*** Supplied records ***
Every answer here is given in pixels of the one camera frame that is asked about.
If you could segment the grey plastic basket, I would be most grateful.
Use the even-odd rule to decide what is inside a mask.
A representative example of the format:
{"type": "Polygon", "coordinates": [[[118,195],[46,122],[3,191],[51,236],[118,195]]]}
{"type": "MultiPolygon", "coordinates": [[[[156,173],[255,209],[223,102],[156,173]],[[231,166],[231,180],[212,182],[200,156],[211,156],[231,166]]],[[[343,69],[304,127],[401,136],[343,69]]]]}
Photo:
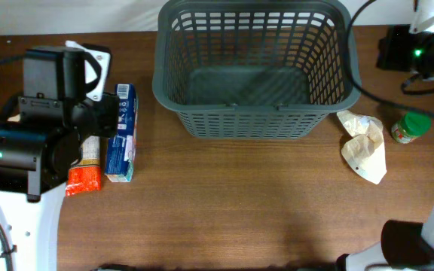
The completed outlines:
{"type": "Polygon", "coordinates": [[[338,1],[169,1],[154,97],[197,138],[298,139],[359,99],[349,22],[338,1]]]}

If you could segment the blue cardboard box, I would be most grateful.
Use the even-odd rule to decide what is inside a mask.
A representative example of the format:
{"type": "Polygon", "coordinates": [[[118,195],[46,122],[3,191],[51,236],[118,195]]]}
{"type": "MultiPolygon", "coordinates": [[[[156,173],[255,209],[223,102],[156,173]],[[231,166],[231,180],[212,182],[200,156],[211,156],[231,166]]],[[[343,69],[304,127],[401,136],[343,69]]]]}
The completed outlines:
{"type": "Polygon", "coordinates": [[[132,84],[117,84],[120,99],[116,136],[108,140],[105,175],[111,182],[131,182],[136,158],[139,99],[132,84]]]}

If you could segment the red orange pasta packet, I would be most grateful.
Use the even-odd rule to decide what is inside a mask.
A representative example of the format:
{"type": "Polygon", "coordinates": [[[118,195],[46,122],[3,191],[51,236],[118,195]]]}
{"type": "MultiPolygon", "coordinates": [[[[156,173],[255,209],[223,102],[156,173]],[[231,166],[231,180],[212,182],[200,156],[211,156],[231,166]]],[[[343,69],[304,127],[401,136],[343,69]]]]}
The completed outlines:
{"type": "Polygon", "coordinates": [[[81,146],[81,160],[69,170],[66,196],[101,189],[100,138],[90,136],[81,146]]]}

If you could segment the beige bag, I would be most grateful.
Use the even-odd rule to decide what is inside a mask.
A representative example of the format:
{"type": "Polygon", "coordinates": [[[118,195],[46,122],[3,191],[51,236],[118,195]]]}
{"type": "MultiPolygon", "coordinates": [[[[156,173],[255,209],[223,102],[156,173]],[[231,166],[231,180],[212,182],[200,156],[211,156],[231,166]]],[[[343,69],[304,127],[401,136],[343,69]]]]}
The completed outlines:
{"type": "Polygon", "coordinates": [[[348,110],[339,111],[337,117],[352,137],[342,147],[342,157],[361,178],[379,184],[387,173],[382,122],[348,110]]]}

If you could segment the green lid jar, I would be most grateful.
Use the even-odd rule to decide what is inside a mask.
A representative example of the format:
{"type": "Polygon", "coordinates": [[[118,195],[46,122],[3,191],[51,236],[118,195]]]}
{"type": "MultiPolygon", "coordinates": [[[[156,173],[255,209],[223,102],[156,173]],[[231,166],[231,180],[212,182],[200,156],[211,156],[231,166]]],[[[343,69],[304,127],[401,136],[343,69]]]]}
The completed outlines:
{"type": "Polygon", "coordinates": [[[428,132],[430,127],[429,117],[410,111],[392,126],[391,135],[398,143],[408,144],[428,132]]]}

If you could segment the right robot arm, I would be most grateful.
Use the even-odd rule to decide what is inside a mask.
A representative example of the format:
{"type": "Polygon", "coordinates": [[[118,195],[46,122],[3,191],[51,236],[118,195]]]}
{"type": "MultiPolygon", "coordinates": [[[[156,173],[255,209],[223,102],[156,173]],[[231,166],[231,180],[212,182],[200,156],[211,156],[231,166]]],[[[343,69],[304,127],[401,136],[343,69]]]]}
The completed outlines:
{"type": "MultiPolygon", "coordinates": [[[[434,26],[434,1],[417,3],[417,16],[411,25],[411,33],[417,34],[434,26]]],[[[413,56],[417,68],[430,59],[434,72],[434,49],[429,44],[420,45],[421,56],[413,56]]],[[[394,109],[414,112],[434,119],[434,113],[420,108],[382,99],[365,90],[353,76],[353,57],[350,42],[344,42],[344,73],[354,90],[375,102],[394,109]]],[[[413,177],[422,181],[428,172],[434,170],[434,144],[427,142],[424,151],[395,152],[393,161],[399,164],[401,176],[410,180],[413,177]]],[[[434,270],[434,205],[423,224],[417,222],[388,221],[385,223],[381,240],[364,251],[342,257],[345,270],[434,270]]]]}

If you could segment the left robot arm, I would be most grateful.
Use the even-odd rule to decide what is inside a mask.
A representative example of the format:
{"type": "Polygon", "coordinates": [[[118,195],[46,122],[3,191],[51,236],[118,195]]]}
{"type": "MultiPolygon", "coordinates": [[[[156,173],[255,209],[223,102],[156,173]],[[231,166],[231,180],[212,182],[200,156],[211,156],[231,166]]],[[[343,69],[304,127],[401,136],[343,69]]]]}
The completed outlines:
{"type": "Polygon", "coordinates": [[[91,136],[117,132],[107,47],[67,42],[19,55],[23,90],[0,110],[0,270],[54,270],[70,168],[91,136]]]}

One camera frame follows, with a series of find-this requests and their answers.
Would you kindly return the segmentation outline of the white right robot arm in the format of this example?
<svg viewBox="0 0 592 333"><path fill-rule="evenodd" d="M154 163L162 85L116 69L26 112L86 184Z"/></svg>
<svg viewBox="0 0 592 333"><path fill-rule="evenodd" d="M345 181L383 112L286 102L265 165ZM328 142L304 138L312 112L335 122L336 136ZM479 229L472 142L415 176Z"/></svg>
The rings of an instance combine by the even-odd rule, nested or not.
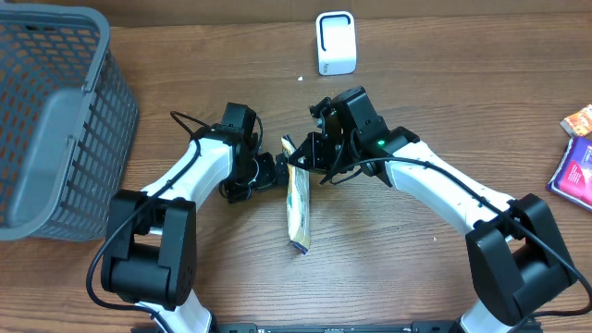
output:
<svg viewBox="0 0 592 333"><path fill-rule="evenodd" d="M494 191L443 161L410 130L389 129L364 87L309 110L318 130L290 155L291 165L326 181L338 174L377 177L463 236L477 302L450 323L451 332L516 332L583 279L545 201Z"/></svg>

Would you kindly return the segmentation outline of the orange Kleenex tissue pack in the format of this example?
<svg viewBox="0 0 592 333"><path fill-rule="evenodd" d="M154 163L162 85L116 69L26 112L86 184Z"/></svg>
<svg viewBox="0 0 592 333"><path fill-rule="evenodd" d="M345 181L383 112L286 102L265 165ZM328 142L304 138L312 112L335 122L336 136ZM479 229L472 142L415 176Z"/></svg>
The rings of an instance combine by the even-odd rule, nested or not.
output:
<svg viewBox="0 0 592 333"><path fill-rule="evenodd" d="M587 105L578 112L565 117L560 126L571 137L585 137L591 133L592 105Z"/></svg>

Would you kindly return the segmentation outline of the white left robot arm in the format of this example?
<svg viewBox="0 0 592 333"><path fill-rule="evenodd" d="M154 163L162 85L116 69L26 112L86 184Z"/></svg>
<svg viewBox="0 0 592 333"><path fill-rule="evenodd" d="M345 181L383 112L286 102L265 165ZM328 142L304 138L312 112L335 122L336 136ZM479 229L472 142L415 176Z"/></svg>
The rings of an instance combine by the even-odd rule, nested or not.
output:
<svg viewBox="0 0 592 333"><path fill-rule="evenodd" d="M287 177L271 154L260 153L262 122L247 105L229 103L220 122L188 132L186 153L164 176L111 199L105 243L86 277L96 304L147 313L158 332L219 330L193 289L196 213L209 194L243 202Z"/></svg>

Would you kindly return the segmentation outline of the yellow snack packet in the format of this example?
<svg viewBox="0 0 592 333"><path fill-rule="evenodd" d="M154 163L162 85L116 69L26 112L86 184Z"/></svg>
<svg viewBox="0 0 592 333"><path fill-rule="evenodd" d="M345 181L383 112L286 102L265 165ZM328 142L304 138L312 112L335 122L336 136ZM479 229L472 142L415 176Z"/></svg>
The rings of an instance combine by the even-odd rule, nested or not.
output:
<svg viewBox="0 0 592 333"><path fill-rule="evenodd" d="M311 246L310 174L292 164L287 165L287 170L287 220L290 244L301 254L307 254Z"/></svg>

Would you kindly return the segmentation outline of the purple red pad pack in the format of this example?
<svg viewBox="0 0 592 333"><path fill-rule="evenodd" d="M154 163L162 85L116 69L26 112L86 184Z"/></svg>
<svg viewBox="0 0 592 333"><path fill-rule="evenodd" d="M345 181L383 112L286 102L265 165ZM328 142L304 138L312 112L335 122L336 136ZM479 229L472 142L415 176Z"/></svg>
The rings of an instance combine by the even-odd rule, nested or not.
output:
<svg viewBox="0 0 592 333"><path fill-rule="evenodd" d="M591 141L571 138L547 189L591 210Z"/></svg>

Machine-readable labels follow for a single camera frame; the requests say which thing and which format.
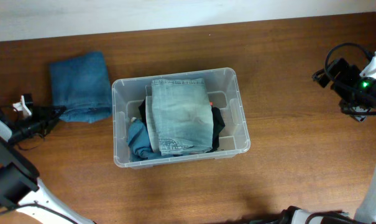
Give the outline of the dark blue jeans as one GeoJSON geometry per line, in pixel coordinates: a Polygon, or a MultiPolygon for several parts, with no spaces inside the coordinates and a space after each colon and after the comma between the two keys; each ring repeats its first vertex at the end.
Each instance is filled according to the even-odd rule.
{"type": "Polygon", "coordinates": [[[52,104],[64,106],[65,122],[95,123],[112,115],[111,84],[102,52],[49,65],[52,104]]]}

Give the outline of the small blue cloth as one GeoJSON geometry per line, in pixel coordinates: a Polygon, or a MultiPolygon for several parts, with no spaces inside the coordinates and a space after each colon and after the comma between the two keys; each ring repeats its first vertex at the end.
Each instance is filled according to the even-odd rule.
{"type": "Polygon", "coordinates": [[[127,145],[131,152],[131,161],[160,159],[162,156],[152,149],[149,134],[145,124],[138,118],[131,119],[128,129],[127,145]]]}

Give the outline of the black garment with red trim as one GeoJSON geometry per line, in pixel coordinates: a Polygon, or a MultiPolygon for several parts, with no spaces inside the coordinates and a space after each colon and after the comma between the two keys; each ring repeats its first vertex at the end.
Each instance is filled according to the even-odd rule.
{"type": "MultiPolygon", "coordinates": [[[[146,102],[145,100],[139,105],[138,107],[139,113],[141,115],[141,120],[145,126],[147,126],[146,122],[146,102]]],[[[221,111],[217,107],[212,107],[211,108],[212,114],[213,114],[213,148],[208,151],[210,152],[215,152],[219,148],[219,135],[221,131],[225,128],[225,122],[222,118],[221,111]]]]}

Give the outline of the light blue jeans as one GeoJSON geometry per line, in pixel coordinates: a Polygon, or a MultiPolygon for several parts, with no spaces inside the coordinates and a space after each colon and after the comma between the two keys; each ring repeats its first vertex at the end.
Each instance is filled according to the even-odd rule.
{"type": "Polygon", "coordinates": [[[146,122],[154,151],[174,156],[213,148],[213,114],[204,79],[156,79],[151,90],[146,122]]]}

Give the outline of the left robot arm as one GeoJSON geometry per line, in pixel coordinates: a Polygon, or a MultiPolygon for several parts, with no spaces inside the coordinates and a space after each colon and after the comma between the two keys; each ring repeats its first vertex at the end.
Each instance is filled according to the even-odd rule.
{"type": "Polygon", "coordinates": [[[0,216],[19,212],[40,223],[91,223],[51,193],[19,145],[34,136],[44,138],[65,107],[12,105],[9,109],[16,113],[15,119],[9,119],[0,106],[0,216]]]}

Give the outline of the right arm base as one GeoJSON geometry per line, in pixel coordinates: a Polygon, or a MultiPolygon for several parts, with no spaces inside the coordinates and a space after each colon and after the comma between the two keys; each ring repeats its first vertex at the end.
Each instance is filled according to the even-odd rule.
{"type": "Polygon", "coordinates": [[[299,207],[290,206],[273,218],[249,220],[248,224],[366,224],[374,221],[358,221],[342,211],[309,212],[299,207]]]}

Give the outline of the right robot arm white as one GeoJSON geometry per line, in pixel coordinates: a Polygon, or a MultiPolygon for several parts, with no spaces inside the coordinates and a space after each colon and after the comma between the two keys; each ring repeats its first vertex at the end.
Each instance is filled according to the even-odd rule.
{"type": "MultiPolygon", "coordinates": [[[[323,68],[315,72],[312,79],[323,88],[331,86],[341,99],[342,114],[357,122],[376,116],[376,51],[352,42],[339,44],[328,52],[323,68]],[[342,57],[330,62],[332,54],[343,47],[359,49],[368,64],[359,69],[342,57]]],[[[352,218],[336,212],[295,212],[293,223],[300,218],[304,223],[376,223],[376,161],[368,190],[352,218]]]]}

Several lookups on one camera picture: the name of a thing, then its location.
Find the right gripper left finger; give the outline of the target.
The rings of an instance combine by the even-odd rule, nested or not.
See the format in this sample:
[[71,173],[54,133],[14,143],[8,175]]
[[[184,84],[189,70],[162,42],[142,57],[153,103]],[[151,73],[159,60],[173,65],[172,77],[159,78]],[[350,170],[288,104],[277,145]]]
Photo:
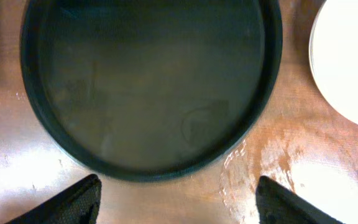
*** End of Supplied records ***
§ Task instructions: Scan the records above for the string "frame", and copy every line where it turns up.

§ Response:
Every answer here is given in pixels of the one camera frame that is asked about.
One camera frame follows, with a series of find-this requests and their answers.
Machine-readable labels follow for a single camera frame; the requests say which thing and which format.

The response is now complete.